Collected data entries
----------

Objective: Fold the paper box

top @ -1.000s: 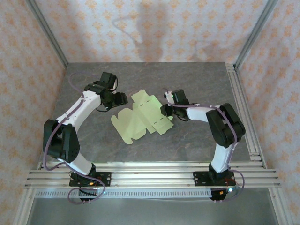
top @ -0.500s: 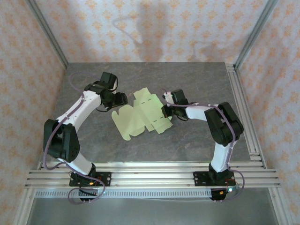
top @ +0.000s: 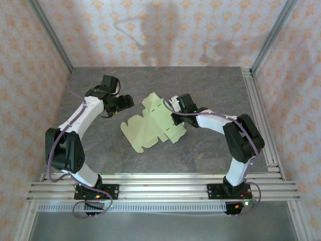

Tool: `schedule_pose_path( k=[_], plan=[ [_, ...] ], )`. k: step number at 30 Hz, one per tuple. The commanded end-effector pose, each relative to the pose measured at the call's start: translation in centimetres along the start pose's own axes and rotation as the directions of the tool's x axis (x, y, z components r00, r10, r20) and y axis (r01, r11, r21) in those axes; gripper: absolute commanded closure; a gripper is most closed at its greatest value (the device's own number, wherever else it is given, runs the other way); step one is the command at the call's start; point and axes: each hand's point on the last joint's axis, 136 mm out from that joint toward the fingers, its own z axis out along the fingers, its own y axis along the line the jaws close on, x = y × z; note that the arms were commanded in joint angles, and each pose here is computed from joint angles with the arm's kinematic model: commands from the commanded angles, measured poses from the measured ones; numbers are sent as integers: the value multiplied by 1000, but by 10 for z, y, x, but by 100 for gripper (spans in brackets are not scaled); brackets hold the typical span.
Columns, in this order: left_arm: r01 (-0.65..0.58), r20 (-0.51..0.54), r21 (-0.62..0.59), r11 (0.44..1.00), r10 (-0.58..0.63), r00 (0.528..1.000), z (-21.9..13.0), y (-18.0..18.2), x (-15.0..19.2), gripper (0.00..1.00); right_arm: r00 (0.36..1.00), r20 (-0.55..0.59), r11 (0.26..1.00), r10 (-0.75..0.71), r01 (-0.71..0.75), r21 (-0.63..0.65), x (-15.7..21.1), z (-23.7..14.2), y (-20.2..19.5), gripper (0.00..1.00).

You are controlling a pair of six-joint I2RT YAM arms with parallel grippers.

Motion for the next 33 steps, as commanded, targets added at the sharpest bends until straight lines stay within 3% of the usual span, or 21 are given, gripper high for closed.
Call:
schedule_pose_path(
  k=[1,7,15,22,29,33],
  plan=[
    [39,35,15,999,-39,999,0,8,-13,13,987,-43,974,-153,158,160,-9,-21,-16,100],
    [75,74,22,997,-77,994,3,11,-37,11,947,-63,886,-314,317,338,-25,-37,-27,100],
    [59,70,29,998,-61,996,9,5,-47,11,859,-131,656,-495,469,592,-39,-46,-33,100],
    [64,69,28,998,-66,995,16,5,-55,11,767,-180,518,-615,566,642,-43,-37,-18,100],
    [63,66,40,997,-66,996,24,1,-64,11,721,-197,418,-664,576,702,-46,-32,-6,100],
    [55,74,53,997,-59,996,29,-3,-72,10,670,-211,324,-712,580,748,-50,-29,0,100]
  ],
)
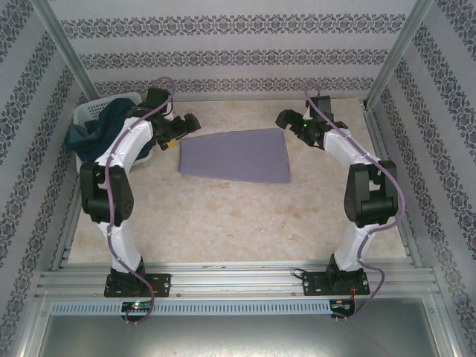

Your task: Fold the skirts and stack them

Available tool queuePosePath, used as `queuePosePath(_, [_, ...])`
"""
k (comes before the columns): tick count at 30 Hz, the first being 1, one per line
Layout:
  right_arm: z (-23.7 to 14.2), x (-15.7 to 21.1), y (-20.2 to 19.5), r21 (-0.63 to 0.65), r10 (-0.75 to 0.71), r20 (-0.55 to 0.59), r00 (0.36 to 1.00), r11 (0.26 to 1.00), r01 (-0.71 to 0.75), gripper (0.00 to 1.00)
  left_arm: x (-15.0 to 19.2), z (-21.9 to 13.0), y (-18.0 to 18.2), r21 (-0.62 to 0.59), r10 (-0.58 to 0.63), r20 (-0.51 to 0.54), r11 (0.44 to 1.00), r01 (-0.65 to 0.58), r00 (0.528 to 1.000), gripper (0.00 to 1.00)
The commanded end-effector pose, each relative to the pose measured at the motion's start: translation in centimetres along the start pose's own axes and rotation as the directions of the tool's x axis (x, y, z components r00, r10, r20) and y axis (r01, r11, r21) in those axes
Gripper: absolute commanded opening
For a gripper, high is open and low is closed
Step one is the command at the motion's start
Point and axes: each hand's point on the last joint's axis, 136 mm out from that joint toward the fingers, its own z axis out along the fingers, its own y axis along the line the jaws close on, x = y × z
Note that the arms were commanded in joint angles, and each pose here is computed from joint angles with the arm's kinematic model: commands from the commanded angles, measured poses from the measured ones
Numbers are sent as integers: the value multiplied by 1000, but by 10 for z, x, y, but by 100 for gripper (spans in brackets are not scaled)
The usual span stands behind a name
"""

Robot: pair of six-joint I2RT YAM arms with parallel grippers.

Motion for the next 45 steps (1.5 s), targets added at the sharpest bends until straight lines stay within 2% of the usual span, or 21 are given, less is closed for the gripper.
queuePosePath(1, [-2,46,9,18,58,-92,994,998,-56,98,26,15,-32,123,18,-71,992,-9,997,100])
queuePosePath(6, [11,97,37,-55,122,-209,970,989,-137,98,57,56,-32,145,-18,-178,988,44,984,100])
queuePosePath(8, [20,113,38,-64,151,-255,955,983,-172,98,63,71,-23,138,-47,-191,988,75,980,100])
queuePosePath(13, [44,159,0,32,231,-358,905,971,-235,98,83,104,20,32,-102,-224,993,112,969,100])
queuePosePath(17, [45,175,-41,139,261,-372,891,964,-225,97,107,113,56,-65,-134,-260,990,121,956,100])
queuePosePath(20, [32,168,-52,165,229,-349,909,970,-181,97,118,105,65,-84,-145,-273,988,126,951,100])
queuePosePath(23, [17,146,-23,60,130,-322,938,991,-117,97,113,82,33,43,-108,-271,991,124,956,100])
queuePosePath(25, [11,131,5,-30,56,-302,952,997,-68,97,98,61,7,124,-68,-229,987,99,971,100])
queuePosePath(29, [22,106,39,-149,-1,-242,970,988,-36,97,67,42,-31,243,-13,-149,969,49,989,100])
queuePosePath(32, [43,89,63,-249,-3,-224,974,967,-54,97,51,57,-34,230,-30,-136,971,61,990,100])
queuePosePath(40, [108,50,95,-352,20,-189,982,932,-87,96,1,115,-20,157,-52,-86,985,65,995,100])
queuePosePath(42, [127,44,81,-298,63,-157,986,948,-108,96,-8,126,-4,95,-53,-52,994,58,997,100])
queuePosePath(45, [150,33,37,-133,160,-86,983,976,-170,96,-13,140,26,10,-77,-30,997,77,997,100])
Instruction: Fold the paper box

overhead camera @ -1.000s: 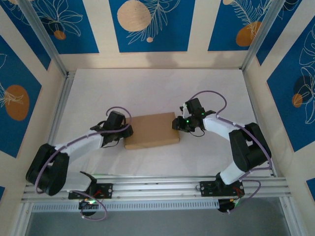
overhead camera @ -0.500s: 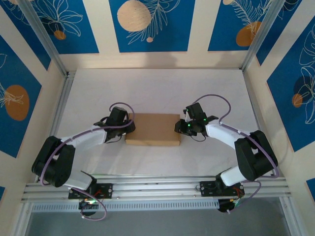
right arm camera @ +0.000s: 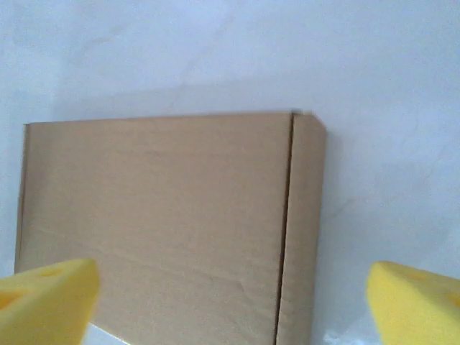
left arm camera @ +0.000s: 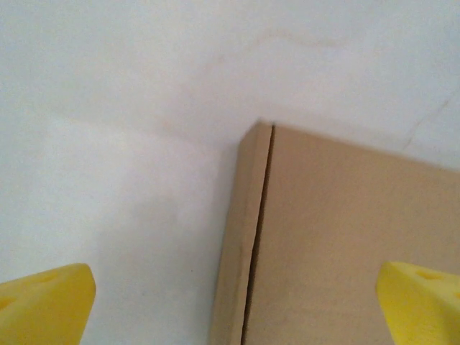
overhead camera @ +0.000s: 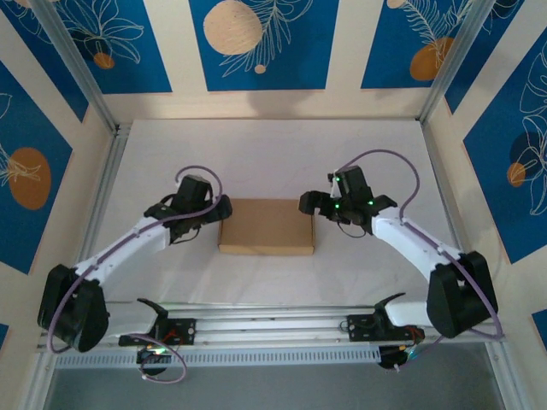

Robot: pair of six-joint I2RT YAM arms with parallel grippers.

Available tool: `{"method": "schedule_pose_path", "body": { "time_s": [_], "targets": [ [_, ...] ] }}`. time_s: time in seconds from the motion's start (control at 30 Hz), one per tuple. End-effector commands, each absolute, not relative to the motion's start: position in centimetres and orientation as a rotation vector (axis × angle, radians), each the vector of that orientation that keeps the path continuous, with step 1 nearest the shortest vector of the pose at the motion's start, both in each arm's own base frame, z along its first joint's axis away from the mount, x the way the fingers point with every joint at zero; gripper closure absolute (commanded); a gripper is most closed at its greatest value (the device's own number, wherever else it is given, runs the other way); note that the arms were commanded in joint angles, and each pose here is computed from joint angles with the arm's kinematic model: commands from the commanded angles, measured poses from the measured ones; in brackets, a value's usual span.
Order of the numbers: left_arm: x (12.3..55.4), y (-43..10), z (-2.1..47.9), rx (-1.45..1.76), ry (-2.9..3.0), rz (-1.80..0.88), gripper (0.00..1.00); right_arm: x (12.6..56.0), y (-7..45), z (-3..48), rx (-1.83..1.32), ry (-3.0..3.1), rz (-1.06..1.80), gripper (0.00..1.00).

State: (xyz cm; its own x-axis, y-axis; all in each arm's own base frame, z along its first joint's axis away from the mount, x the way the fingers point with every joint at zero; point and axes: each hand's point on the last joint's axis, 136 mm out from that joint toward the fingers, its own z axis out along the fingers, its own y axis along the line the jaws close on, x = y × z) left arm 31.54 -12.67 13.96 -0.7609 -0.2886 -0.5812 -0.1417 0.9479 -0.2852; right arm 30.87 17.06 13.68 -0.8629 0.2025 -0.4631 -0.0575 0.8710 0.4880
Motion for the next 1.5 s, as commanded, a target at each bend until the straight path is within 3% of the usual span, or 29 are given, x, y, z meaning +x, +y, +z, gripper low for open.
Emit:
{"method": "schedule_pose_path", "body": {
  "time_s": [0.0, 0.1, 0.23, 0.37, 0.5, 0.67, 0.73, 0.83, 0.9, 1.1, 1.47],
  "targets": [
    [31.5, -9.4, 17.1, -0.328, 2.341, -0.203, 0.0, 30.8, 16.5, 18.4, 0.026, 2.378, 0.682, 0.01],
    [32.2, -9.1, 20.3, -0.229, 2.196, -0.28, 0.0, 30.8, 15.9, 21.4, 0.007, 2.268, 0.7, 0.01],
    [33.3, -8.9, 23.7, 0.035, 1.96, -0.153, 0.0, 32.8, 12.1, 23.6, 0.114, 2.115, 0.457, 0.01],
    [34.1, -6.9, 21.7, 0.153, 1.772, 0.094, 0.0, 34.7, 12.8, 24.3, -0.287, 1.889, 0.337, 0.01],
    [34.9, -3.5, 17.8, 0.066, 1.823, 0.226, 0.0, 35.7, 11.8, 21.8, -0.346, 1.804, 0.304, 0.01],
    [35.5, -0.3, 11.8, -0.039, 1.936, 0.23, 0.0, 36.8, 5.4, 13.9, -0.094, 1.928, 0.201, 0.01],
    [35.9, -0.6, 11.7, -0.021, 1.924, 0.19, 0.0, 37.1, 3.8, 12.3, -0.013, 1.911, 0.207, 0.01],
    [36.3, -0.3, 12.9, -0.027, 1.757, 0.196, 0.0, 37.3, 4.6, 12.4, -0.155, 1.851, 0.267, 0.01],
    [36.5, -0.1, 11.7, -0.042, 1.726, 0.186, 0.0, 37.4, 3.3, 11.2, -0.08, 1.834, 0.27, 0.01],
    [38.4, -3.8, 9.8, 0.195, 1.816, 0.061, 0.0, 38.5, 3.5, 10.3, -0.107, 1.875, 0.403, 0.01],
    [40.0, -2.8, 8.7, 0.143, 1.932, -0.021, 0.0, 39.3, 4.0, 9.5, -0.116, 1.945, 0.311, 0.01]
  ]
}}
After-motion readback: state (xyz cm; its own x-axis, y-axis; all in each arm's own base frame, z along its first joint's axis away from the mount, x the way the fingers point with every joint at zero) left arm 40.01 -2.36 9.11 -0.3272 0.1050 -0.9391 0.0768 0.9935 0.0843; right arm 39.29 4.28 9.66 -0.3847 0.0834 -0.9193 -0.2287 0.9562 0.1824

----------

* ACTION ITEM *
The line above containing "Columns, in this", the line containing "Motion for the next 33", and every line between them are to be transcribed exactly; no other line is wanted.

* ANSWER SECTION *
Columns, in this order: left_arm: r01 (-0.65..0.58), r20 (-0.51..0.54), r21 (-0.62..0.59), r11 (0.44..1.00), r10 (-0.58..0.63), r00 (0.528..1.000), z (-21.9..13.0), y (-18.0..18.2), x (-15.0..19.2), gripper (0.00..1.00); right_arm: r00 (0.36..1.00), r20 (-0.55..0.59), r11 (0.26..1.00), r10 (-0.75..0.71), r01 (-0.71..0.75), r21 (-0.63..0.65), x (-15.7..21.1), z (-23.7..14.2), y (-20.2..19.5), gripper (0.00..1.00).

You are controlling a pair of six-joint I2RT YAM arms with parallel grippers.

Motion for the next 33 steps, as commanded, targets added at the sharpest bends until straight lines stay within 3% of the usual span, or 21 are given, gripper high for closed.

Exercise complete, with nothing further to add.